Het alternatief werd haar door de premiers van de CAS-landen aangedragen: een onderlinge regeling (OR) zoals bedoeld in het eerste lid van artikel 38 van het Statuut voor het Koninkrijk, maar dan zonder toepassing van lid 2 zoals in het oorspronkelijke COHO-model wel zat ingebakken. Het voornaamste verschil is dat daardoor de parlementaire democratie buiten spel wordt gezet. Onderlinge regelingen worden, zoals de titel al zegt, onderling tussen regeringen gesloten na, buiten het zicht en de invloed van de Staten, in achterkamertjes te zijn uit onderhandeld.
De keuze voor een onderlinge regeling verdient vanuit democratisch oogpunt geen schoonheidsprijs nu het gaat om regie en toezicht op de uitvoering van zeer ingrijpende hervormingen. Als er sprake is van nood en er dus heel snel moet worden gehandeld, is het te begrijpen dat regeringen zonder tijdverlies in actie willen kunnen komen, zoals na een orkaan. Ontbreekt de urgentie, dan verdient een consensusrijkswet (dus het toepassen van artikel 38 lid 2) verre de voorkeur. Omdat de parlementen dan – zoals het hoort – het laatste woord hebben.
Pas morgen krijgen Staten, nadat ook eerst nog de media zijn geïnformeerd, te horen wat hun regeringen hebben bedisseld. Het kan zomaar een onaangename verrassing uit de hge hoed komen. De premiers hebben hun parlementen niet of – in het geval van Aruba – nauwelijks bij het proces betrokken en over hun inzet al helemaal niets losgelaten. Dat kunnen zij zich straffeloos veroorloven, want coalitiefracties op de eilanden volgen – zelfs bij besluiten die niet het algemeen belang dienen – hun regeringen doorgaans slaafs.

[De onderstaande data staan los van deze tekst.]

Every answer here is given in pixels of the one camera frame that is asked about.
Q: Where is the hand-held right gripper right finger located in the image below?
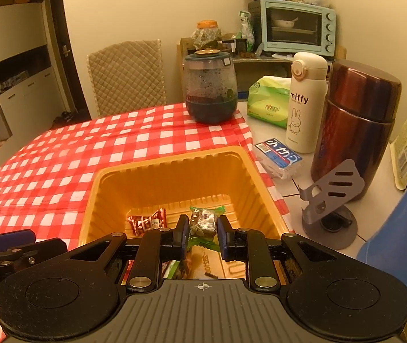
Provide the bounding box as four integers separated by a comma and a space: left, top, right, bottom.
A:
217, 216, 340, 291

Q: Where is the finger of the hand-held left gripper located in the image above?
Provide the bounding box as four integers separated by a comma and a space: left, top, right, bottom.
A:
0, 239, 68, 268
0, 229, 36, 251

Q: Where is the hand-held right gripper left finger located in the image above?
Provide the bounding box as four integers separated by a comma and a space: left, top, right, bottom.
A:
64, 215, 190, 292

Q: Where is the green snack packet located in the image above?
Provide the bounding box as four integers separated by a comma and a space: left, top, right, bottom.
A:
188, 205, 226, 252

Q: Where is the yellow snack packet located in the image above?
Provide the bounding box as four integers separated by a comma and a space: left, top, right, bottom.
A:
192, 245, 223, 280

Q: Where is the green red candy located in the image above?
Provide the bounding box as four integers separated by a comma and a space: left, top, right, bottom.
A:
162, 261, 182, 279

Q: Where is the red twist-wrapped candy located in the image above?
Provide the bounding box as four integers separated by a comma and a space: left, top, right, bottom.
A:
128, 208, 168, 236

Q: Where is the orange plastic tray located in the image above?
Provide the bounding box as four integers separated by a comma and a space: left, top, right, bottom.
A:
78, 146, 296, 284

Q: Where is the red checkered tablecloth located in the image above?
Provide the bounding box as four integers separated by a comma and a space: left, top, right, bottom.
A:
0, 103, 296, 343

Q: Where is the small blue white box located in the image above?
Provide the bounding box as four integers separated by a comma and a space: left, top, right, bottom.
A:
253, 137, 305, 180

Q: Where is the grey phone stand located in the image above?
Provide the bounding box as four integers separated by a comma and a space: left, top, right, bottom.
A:
296, 159, 358, 250

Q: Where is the dark shoes pair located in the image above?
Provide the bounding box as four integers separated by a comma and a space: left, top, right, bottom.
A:
51, 111, 82, 125

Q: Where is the green tissue pack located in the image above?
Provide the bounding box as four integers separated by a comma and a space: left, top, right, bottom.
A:
247, 76, 293, 129

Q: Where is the white cabinet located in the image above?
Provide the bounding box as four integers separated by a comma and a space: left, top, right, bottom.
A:
0, 2, 91, 167

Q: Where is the glass jar with dark contents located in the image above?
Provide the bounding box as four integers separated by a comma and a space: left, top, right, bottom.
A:
184, 49, 239, 125

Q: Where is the white rabbit print bottle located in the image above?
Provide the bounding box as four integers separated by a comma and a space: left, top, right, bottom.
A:
285, 52, 328, 154

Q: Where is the beige quilted chair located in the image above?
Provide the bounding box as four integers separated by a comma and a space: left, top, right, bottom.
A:
86, 39, 166, 118

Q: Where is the brown metal flask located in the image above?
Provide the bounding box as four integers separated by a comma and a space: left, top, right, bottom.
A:
311, 59, 402, 201

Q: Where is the blue thermos jug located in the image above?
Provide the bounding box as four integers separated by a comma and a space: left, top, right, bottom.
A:
355, 166, 407, 308

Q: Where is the wooden shelf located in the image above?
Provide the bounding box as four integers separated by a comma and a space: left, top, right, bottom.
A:
176, 39, 348, 108

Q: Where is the dark door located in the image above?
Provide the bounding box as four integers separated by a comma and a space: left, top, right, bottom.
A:
44, 0, 93, 120

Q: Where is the plastic jar with orange lid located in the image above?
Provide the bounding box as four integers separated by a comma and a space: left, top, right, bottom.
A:
192, 19, 223, 49

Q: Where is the green foil bag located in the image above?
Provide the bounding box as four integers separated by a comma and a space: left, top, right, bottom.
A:
238, 11, 256, 52

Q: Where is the light blue toaster oven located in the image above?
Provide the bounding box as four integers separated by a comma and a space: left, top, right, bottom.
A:
248, 0, 336, 61

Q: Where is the white bowl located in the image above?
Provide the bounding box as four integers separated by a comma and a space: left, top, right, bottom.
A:
273, 17, 299, 28

Dat verklaart wellicht dat de Staten hun zeggenschap over de aansturing van de aanstaande hervormingen zonder morren uit handen hebben gegeven. De enige mogelijkheid die hen nog rest om hun ongenoegen over het onderhandelingsresultaat te etaleren, is een motie van wantrouwen. Maar aan een onderlinge regeling valt – zodra die getekend is – geen punt of komma meer te veranderen.
De vervanging van COHO door een onderlinge regeling is daarom zoiets als ‘De koning is dood, leven de koning’. Welke naam de koning ook draagt, COHO of OR, Den Haag blijft met de hand aan de geldkraan in het Koninkrijk de dienst uitmaken. Want naar Hollands gebruik is en blijft het: Wie betaalt bepaalt.